What is the primary role of enzymes?

(A) Increase the stability of the products.

(B) Increase the stability of the reactants.

(C) Increase the rate of a reaction.

(D) Decrease the change in Gibb's Free Energy from reactants to products.

(C) Increase the rate of a reaction.

An enzymes primary role is to increase the rate of a reaction. This is often done via increasing the stability of intermediates in the reaction.

True or False? The following reaction requires the enzyme Carbonic Anhydrase in order to proceed: H2O + CO2 <--> H2CO3

False. This reaction can still occur without Carbonic Anhydrase. Carbonic Anhydrase will simply speed up this reaction. This is why soda will fizz MORE when it hits your tongue.

In a decarboxylation reaction where a carboxy (CO2) group is being removed from a molecule, a lot of electrons move around. What kind of catalytic strategy would help this reaction go faster?

(A) Acid/base Catalysis

(B) Electrostatic Catalysis

(C) Covalent Catalysis

(D) Proximity/Orientation Catalysis

(C) Covalent Catalysis

A covalent catalysis would help this reaction go faster because the enzyme can act as an electron carrier (electron sink) by covalently binding to its target molecule, thus helping with the transfer of electrons.

CRB A certain decarboxylation enzyme is very particular with both the substrates that it will react with and the type of reaction that it will promote. Does this meet the criteria to be an example of Enzyme Specificity?

Because a given enzyme is being selective in both the substrates it will work with and the type of reaction it is promoting, this is a prime example of Enzyme Specificity.

If you look at the keto-enol tautomerization reaction, a proton is moved from a carbon atom to an oxygen atom. What kind of catalysis would help this reaction go faster? Why?

(A) Acid/base Catalysis

(B) Electrostatic Catalysis

(C) Covalent Catalysis

(D) Proximity/Orientation Catalysis

(A) Acid/Base Catalysis

Acid/base catalysis would help this reaction go faster because the enzyme can function as a proton carrier. The enzyme can direct the proton's movement much more efficiently than if the proton were free floating.

DNA polymerase stabilizes DNA's negative charge via what catalytic strategy?

(A) Acid/base Catalysis

(B) Electrostatic Catalysis

(C) Covalent Catalysis

(D) Proximity/Orientation Catalysis

(B) Electrostatic Catalysis

DNA polymerase utilizes electrostatic catalysis by using positively charged Mg to stabilize the negative phosphate charge on DNA, making it easier to work with.

Changing the pH will most likely influence enzymes involved in which of the following types of reactions?

(A) Acid/base Catalysis

(B) Electrostatic Catalysis

(C) Covalent Catalysis

(D) Proximity/Orientation Catalysis

(A) Acid/base Catalysis

Changing the pH will often affect enzymes involved in acid/base catalysis reactions, involving stabilizing charges, or transfer of electrons.
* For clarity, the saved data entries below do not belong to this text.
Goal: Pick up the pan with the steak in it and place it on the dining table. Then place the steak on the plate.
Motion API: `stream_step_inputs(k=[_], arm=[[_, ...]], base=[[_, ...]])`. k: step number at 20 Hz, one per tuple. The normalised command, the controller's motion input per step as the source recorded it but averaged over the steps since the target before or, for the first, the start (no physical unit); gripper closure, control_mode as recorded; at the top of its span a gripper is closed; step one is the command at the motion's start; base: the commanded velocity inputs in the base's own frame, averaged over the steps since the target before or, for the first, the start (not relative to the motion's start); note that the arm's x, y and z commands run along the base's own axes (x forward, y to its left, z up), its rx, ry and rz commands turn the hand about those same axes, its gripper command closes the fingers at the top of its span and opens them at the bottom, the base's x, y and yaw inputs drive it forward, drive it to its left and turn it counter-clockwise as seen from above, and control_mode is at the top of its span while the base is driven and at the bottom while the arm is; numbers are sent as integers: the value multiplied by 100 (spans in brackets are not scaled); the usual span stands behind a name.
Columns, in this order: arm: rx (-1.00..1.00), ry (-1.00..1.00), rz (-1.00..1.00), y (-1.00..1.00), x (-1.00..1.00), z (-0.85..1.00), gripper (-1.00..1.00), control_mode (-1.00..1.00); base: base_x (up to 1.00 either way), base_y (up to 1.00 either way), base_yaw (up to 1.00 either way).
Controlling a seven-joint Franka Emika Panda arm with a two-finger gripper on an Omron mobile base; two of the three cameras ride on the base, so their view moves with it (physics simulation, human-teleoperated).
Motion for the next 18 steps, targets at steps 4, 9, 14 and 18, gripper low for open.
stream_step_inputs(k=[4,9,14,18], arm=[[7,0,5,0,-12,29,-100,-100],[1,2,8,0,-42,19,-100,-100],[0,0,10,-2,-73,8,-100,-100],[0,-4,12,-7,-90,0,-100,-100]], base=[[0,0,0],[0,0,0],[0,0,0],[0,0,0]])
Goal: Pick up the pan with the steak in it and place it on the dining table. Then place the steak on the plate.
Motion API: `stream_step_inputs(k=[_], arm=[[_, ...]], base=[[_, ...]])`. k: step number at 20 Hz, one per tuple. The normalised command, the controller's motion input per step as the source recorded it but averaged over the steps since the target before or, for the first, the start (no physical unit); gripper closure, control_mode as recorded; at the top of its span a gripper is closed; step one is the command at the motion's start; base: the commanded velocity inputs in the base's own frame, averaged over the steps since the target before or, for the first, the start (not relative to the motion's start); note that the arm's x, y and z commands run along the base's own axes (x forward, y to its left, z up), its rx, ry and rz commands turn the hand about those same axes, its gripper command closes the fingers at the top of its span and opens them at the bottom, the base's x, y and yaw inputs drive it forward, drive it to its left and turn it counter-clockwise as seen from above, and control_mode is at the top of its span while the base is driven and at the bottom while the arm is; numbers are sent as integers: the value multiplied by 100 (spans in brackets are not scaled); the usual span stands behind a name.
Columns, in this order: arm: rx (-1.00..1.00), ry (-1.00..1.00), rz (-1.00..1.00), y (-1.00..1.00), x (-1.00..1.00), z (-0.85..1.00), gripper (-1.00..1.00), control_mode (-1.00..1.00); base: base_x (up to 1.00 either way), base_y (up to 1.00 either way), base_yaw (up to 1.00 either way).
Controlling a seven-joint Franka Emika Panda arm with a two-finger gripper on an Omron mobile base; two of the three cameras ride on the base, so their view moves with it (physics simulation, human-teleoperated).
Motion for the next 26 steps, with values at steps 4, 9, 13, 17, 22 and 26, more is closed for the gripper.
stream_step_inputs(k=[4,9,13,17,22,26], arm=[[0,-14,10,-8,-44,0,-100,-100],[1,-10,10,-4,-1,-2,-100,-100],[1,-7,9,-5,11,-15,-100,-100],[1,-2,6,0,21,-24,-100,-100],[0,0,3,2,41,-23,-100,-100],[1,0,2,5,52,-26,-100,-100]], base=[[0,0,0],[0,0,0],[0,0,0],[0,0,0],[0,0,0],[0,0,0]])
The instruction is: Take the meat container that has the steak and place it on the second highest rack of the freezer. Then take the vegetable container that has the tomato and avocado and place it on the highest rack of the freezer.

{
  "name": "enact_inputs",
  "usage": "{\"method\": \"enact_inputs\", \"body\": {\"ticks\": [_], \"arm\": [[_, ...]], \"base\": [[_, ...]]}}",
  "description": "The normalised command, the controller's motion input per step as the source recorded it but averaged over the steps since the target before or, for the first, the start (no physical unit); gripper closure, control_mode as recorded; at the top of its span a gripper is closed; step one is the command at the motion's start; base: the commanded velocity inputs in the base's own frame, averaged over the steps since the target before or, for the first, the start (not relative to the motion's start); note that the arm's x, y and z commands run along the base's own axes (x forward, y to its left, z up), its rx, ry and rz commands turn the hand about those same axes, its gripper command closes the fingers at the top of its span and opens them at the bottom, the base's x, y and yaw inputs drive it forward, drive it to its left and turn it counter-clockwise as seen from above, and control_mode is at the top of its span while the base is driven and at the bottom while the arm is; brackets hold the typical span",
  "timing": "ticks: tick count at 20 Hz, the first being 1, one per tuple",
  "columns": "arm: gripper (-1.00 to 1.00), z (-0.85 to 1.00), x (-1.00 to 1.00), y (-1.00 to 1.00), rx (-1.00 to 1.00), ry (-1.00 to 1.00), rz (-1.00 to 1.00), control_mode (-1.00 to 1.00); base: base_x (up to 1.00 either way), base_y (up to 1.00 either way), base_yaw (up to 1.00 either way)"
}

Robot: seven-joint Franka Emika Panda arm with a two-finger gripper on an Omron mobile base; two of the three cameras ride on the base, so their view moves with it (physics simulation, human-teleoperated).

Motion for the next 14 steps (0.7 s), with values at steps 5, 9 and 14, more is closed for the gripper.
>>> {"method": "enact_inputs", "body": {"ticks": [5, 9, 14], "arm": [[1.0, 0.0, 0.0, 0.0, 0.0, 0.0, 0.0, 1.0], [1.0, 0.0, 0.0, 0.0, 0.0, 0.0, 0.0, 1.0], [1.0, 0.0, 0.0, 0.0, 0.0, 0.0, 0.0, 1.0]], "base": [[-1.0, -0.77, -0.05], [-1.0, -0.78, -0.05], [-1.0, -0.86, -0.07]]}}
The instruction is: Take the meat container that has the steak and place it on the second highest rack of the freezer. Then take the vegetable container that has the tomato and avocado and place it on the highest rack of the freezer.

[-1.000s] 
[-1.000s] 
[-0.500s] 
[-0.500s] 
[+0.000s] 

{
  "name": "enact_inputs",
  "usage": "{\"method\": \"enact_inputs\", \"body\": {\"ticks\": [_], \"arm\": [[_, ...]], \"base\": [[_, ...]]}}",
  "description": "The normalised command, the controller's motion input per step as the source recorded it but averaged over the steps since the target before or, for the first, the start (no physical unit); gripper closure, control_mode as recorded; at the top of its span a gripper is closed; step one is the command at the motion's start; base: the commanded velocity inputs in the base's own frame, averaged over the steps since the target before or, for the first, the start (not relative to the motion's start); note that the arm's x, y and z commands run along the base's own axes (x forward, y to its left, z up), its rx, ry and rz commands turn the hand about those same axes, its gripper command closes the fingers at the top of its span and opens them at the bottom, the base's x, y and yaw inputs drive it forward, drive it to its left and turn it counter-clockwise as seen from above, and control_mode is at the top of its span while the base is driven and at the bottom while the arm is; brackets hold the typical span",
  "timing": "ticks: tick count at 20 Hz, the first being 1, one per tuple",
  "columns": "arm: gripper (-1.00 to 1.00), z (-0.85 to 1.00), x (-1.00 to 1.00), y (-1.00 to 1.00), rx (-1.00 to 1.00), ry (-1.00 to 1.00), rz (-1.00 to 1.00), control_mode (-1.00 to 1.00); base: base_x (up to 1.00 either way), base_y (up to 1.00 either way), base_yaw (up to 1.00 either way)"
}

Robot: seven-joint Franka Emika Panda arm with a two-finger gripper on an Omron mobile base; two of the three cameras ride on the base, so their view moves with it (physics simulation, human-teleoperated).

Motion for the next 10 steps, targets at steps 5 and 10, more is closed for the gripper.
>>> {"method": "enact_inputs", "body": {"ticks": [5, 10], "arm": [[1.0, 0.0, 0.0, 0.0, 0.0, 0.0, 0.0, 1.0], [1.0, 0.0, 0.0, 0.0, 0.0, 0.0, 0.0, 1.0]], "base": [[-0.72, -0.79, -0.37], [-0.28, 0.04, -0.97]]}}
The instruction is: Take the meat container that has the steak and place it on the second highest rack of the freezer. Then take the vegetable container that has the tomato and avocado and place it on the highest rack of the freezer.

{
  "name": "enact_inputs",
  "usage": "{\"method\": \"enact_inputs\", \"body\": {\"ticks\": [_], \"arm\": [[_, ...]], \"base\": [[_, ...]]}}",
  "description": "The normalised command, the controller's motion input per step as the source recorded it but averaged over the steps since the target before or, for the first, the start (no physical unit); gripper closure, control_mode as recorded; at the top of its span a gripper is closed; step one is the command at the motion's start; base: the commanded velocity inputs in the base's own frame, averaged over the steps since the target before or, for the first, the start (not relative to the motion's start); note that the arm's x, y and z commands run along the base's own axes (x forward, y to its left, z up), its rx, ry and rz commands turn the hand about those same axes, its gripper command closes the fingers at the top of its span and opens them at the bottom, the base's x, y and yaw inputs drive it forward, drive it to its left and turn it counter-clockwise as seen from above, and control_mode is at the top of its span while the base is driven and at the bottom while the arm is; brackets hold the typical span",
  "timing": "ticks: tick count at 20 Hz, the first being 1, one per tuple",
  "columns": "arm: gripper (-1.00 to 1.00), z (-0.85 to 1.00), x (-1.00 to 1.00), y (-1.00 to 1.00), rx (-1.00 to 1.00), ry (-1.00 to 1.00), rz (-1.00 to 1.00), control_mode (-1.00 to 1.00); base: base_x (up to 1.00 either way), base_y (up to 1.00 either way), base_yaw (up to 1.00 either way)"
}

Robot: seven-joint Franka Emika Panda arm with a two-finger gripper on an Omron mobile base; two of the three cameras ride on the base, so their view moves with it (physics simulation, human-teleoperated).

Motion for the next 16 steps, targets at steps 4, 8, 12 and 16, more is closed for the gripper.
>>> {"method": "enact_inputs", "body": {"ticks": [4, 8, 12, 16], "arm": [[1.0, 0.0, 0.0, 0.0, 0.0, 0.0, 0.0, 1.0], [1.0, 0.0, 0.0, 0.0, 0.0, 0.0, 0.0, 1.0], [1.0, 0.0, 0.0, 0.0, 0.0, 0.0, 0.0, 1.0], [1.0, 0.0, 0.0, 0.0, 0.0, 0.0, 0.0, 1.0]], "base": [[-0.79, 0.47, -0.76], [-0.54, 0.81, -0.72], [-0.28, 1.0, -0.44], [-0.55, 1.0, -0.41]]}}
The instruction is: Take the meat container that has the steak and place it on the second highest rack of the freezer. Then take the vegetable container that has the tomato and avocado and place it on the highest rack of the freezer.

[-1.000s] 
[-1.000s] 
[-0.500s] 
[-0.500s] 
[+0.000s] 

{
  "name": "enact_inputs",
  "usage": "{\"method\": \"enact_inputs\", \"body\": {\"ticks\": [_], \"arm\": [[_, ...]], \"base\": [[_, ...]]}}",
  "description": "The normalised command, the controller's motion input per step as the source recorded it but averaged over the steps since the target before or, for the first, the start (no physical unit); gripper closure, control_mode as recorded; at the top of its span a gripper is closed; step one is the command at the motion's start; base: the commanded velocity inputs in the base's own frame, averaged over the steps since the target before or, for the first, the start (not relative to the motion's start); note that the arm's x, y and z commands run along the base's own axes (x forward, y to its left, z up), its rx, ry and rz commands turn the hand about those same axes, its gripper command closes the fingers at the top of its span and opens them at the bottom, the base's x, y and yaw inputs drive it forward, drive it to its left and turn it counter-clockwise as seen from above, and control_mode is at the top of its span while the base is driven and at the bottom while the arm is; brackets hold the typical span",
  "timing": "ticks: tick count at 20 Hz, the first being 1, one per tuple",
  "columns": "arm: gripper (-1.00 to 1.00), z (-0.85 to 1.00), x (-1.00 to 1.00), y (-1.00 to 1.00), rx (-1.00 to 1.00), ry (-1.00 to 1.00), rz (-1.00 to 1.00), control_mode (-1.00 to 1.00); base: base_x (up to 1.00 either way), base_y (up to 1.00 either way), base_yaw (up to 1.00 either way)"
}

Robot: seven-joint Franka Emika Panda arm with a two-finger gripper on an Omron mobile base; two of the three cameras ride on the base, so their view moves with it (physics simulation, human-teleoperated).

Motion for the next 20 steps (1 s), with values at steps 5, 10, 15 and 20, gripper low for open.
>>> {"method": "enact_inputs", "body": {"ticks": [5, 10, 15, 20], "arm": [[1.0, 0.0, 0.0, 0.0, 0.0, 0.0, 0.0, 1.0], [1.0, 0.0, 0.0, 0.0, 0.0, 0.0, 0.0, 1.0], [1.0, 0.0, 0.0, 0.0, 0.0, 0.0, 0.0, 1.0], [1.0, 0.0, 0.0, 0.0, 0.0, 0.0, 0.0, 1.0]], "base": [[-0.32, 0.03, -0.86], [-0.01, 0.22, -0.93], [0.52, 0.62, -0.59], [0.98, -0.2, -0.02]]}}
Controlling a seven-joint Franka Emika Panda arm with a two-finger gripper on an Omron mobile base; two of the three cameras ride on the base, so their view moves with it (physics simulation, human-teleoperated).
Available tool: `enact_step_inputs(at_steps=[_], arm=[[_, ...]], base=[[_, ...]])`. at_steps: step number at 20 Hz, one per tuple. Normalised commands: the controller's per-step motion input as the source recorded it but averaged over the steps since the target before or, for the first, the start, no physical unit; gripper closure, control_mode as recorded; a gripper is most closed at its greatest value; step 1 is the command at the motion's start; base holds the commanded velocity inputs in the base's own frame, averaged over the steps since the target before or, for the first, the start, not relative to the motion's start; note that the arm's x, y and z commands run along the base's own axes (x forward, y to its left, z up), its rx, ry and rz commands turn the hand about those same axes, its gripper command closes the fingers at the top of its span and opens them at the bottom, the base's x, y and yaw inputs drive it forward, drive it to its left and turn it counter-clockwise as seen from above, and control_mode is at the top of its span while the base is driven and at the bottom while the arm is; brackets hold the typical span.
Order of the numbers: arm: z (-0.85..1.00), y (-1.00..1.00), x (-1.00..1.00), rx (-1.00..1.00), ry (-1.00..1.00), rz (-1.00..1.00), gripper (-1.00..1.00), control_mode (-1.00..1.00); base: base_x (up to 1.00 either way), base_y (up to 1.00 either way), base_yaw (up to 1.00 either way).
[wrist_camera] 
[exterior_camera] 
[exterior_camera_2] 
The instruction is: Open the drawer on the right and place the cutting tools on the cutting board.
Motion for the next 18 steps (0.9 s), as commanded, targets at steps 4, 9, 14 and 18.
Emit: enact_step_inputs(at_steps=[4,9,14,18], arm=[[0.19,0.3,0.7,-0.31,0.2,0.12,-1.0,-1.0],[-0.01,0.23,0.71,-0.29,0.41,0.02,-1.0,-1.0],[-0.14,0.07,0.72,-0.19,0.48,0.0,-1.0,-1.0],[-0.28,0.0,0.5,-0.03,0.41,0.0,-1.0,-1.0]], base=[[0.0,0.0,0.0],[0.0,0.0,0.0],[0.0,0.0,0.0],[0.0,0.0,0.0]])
Describe how enzymes utilize both proximity and orientation effects to speed up reactions

Enzymes are able to bring 2 molecules close together (proximity effects) in the correct orientation (orientation effects) thus increasing successful molecule collisions, generating faster reactions.

What is the difference between enzymes and non-enzymatic proteins?

Non-enzymatic proteins do not catalyze reactions, whereas enzymes do catalyze reactions. Both are examples of proteins.

True or False? Proteins that function as receptors/ion channels, transport proteins, and antibodies are classified as non-enzymatic proteins.

True. Proteins that function as receptors/ion channels, transport proteins, and antibodies are classified as non-enzymatic proteins.

Amylase is most likely a(n):

(A) Enzyme

(B) Transport protein

(C) Ion channel

(D) Motor protein

(A) Enzyme

Amylase is most likely an enzyme. Proteins with names ending in "-ase" are most likely enzymatic proteins. Amylase is an enzyme responsible for breaking down polysaccharides into monosaccharides.

True or False? Some proteins may function as both enzymatic and non-enzymatic proteins.

True. Not all proteins are strictly enzymatic or not. Some proteins have characteristics of both enzymatic and non-enzymatic proteins, and can serve non-enzymatic functions.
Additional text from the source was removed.